“I wake up and type AlphaFold into Twitter.”
John Jumper couldn’t hold back his excitement. He was talking to Nature in April for a News Feature on how software that can predict the 3D shape of proteins from their genetic sequence is changing biology (Nature 604, 234–238; 2022). Jumper leads the team at London-based company DeepMind that developed the AlphaFold software. Last week, DeepMind, part of the Google family, announced that its researchers have used AlphaFold to predict the structure of 214 million proteins from more than one million species — essentially all known protein-coding sequences.
AlphaFold is clearly one of the most exciting developments to hit the life sciences in recent decades. As of last week, more than 500,000 researchers from 190 countries had accessed more than 2 million protein structures that DeepMind had released since last July. The structures are available in an open database jointly maintained with the European Molecular Biology Laboratory’s European Bioinformatics Institute (EMBL-EBI) near Cambridge, UK — an intergovernmental organization committed to sustaining biological data as a public good. Already, the database has been mentioned in more than 1,000 research papers.
Artificial intelligence (AI) is in the life sciences to stay. But to validate and build on insights arising from this technology, research organizations need to establish close working relationships between theoretical, experimental and computational disciplines.
Moreover, companies other than DeepMind need to seize this opportunity and commit to working with open repositories such as those maintained by EMBL-EBI. Their data, and their software needs to be freely shared — enabling development of the next generation of AI tools.
Over the past year, scientists have applied AlphaFold in all sorts of ways. Some have used its predictions to identify new families of proteins (which now need to be verified experimentally). Some are using it to help the search for drugs to treat neglected diseases. Others have looked at genetic sequences gathered from ocean and wastewater samples. The intention here is to identify enzymes whose predicted structure suggests that they have the potential to degrade plastic.
As well as creating the tool itself, DeepMind has made policy decisions that have played a significant part in the transformation in structural biology. This includes its decision last July to make the code underlying AlphaFold open source, so that anyone can use the tool. Earlier this year, the company went further and lifted a restriction that hampered some commercial uses of the program.
It has also helped to establish, and is financially supporting, the AlphaFold database maintained with EMBL-EBI. DeepMind chief executive Demis Hassabis, his team, and their external collaborators deserve to be commended for this commitment to open science.
Last month, the company announced that it is establishing a research lab at the Francis Crick Institute, a flagship biomedical research centre in London. This is another welcome move, which will help to create and strengthen the close partnerships that are needed between researchers specializing in computational methods and those working more with hands-on tools.

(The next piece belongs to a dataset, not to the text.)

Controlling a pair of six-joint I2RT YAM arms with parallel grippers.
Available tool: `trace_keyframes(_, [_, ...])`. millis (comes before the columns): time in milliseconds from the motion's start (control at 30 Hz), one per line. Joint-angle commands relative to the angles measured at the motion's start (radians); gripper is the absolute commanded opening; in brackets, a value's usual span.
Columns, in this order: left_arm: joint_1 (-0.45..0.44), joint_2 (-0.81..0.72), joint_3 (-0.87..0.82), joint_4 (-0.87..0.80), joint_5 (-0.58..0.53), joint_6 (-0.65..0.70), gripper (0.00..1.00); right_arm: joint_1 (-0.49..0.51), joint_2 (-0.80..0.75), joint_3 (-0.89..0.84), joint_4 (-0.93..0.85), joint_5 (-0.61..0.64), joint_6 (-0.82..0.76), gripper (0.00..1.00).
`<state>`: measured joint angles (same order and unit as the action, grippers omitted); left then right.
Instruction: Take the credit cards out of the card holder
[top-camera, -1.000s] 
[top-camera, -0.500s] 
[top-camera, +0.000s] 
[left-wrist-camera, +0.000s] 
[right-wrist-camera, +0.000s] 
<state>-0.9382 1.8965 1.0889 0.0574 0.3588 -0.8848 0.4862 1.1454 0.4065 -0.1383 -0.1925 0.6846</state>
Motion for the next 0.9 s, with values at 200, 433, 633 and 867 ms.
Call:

AlphaFold on its own has limitations, as its designers fully acknowledge. For example, it is not designed to predict how a protein’s shape is altered by disease-causing mutations. It was also not originally intended to predict how proteins change shape when they interact with other proteins — although researchers are making progress on this next-generation challenge. And it’s not yet clear whether AlphaFold’s predictions will reliably provide the fine-grained detail necessary for drug discovery, such as the precise shape of the area on a protein to which a small molecule might bind — the kind of information that researchers in drug development crave.
Hassabis said last week that AlphaFold’s arrival will “require quite a big change in thinking”. That is starting to happen among researchers who are finding ways to use the tool, and are building on its insights.
But this change in thinking must also involve more companies and researchers, too, committing to open data, and to open-source software. Tomorrow’s applications, just like today’s AI tools, will not happen without terabytes of publicly accessible research, in various repositories, that software can learn from.